Mafia e racket a Corleone, 4 arresti

"Per la prima volta - spiegano i militari - è stata constatata la preziosa collaborazione delle vittime che hanno offerto il loro contributo, abbandonando l’atteggiamento di reticenza che fin ora ha caratterizzato gli imprenditori e gli esercenti operanti nel territorio di Corleone. Il muro di omertà degli imprenditori e dei commercianti ha ceduto di fronte all’operato repressivo svolto negli ultimi tempi e alla professionalità dimostrata da magistrati e investigatori, i quali hanno saputo rassicurare ed infondere fiducia nelle vittime.

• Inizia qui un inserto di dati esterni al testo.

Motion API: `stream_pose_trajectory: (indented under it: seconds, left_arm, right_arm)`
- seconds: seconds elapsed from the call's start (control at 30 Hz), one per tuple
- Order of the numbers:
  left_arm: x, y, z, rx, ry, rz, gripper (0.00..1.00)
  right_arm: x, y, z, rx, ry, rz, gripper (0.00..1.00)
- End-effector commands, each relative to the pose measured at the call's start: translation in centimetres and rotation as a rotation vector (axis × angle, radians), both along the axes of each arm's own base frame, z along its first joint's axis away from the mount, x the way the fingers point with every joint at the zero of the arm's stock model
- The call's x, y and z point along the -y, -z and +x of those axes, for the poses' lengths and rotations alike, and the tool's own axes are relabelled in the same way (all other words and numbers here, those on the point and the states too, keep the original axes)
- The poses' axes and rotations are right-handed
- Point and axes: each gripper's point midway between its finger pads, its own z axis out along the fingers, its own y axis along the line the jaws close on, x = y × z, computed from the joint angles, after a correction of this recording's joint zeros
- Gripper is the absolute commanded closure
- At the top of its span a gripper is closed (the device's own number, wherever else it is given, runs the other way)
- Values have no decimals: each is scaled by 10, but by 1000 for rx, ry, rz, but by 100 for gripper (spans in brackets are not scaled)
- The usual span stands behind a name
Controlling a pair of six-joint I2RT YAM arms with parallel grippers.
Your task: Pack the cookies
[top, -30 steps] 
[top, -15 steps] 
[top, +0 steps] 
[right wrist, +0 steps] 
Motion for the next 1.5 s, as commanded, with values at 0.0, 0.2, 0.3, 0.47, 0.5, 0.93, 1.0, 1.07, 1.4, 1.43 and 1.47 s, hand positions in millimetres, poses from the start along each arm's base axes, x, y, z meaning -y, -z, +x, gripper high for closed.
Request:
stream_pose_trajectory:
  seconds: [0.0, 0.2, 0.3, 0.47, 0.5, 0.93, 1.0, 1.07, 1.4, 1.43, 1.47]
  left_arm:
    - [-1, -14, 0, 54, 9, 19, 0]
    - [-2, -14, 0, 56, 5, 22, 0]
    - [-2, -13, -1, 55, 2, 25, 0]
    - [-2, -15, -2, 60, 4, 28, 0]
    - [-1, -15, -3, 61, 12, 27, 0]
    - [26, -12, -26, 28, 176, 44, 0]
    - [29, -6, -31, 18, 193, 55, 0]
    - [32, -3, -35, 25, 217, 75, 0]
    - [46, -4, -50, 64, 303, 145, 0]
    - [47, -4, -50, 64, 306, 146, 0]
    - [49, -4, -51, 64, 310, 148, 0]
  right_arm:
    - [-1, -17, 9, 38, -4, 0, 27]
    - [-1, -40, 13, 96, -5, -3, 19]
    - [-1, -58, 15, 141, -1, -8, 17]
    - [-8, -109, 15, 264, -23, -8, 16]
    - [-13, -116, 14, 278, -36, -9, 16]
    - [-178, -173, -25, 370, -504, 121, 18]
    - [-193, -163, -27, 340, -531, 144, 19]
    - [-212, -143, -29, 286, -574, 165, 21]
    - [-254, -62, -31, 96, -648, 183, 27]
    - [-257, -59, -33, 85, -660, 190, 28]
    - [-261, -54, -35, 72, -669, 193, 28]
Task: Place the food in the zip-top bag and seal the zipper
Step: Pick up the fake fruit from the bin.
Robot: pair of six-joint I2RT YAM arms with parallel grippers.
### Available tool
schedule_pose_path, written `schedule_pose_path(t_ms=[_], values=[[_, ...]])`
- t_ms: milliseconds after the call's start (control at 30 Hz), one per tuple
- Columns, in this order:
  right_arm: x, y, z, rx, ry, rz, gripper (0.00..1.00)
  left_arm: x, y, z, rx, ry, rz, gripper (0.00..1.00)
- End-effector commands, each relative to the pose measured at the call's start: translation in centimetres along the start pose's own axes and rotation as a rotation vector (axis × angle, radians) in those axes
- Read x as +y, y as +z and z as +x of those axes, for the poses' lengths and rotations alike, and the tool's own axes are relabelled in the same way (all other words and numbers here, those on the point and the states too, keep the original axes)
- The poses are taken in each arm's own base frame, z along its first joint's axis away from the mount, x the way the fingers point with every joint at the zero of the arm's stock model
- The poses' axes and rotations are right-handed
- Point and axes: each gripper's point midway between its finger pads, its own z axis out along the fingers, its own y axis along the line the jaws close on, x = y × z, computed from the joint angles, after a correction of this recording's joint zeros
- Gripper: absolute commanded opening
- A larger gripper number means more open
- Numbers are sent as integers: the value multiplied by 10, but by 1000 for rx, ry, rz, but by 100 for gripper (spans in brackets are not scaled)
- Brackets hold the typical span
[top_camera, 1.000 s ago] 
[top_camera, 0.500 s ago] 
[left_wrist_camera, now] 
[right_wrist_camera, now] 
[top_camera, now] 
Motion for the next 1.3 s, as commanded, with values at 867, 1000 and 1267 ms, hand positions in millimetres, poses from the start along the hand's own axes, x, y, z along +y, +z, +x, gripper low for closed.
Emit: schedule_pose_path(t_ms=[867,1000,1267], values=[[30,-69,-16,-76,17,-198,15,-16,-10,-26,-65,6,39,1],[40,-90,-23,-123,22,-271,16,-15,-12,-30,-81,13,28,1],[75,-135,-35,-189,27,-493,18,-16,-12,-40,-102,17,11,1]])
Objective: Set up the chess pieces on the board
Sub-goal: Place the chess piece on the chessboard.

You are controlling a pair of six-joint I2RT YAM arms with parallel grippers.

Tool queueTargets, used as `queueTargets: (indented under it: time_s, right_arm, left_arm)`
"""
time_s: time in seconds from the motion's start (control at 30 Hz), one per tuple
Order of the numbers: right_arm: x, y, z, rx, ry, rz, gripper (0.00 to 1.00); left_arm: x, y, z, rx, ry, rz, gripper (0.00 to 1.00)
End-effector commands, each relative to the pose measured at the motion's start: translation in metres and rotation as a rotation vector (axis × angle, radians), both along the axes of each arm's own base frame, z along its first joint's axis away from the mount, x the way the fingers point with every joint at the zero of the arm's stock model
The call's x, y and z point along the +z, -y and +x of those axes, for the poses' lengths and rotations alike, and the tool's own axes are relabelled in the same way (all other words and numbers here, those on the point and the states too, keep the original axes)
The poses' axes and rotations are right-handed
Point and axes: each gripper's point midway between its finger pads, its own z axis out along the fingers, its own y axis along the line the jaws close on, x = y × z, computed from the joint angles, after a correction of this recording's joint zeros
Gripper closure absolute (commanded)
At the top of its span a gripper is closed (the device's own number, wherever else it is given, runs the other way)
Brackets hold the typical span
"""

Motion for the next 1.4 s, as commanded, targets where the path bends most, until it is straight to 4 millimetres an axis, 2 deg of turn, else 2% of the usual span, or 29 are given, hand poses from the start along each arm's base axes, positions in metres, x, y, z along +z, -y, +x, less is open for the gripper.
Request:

Queste ultime hanno così deciso di raccontare senza alcun riserbo il meccanismo di pagamento del 'pizzo'".

"Le indagini - sottolineano gli investigatori - hanno messo in luce un singolare radicamento delle competenze a esigere il 'pizzo': l’imprenditore o il commerciante è chiamato a versare le somme estorte sia alle famiglie mafiose presenti nel proprio paese di origine sia a quelle operative nelle aree ove l’attività economica si svolge. E' stato possibile documentare come le vittime privilegiate degli associati a cosa nostra fossero quegli imprenditori impegnati nell’esecuzione di appalti pubblici, ora è stato appurato come il metodo estorsivo possa essere applicato anche ai singoli esercizi commerciali o per l’esecuzione di lavori di edilizia privata".

L'inchiesta è stata denominata "Grande Passo 2" ed è il seguito di quella che, nel mese di settembre dello scorso anno, aveva aveva fatto luce sull'organizzazione del mandamento di Corleone. "Quella che è emersa dalle indagini - sottolineano gli inquirenti - è la fotografia di una mafia che nonostante le varie operazioni di polizia riesce sempre a riorganizzare le proprie fila, individuando nuovi affiliati. Ancora una volta è stato accertato come uno dei principali canali di sostentamento delle consorterie mafiose è rappresentato dal provento delle estorsioni, commesse ora anche nei confronti di attività economiche di privati. Questa pressante azione estorsiva, peraltro, si è ripercossa sullo sviluppo economico delle comunità dell’entroterra palermitano, tenuto conto che spesso gli imprenditori hanno dovuto rinunciare persino alla prosecuzione delle loro intraprese aziendali, con la chiusura delle attività, soffocati dall’imposizione del 'pizzo'".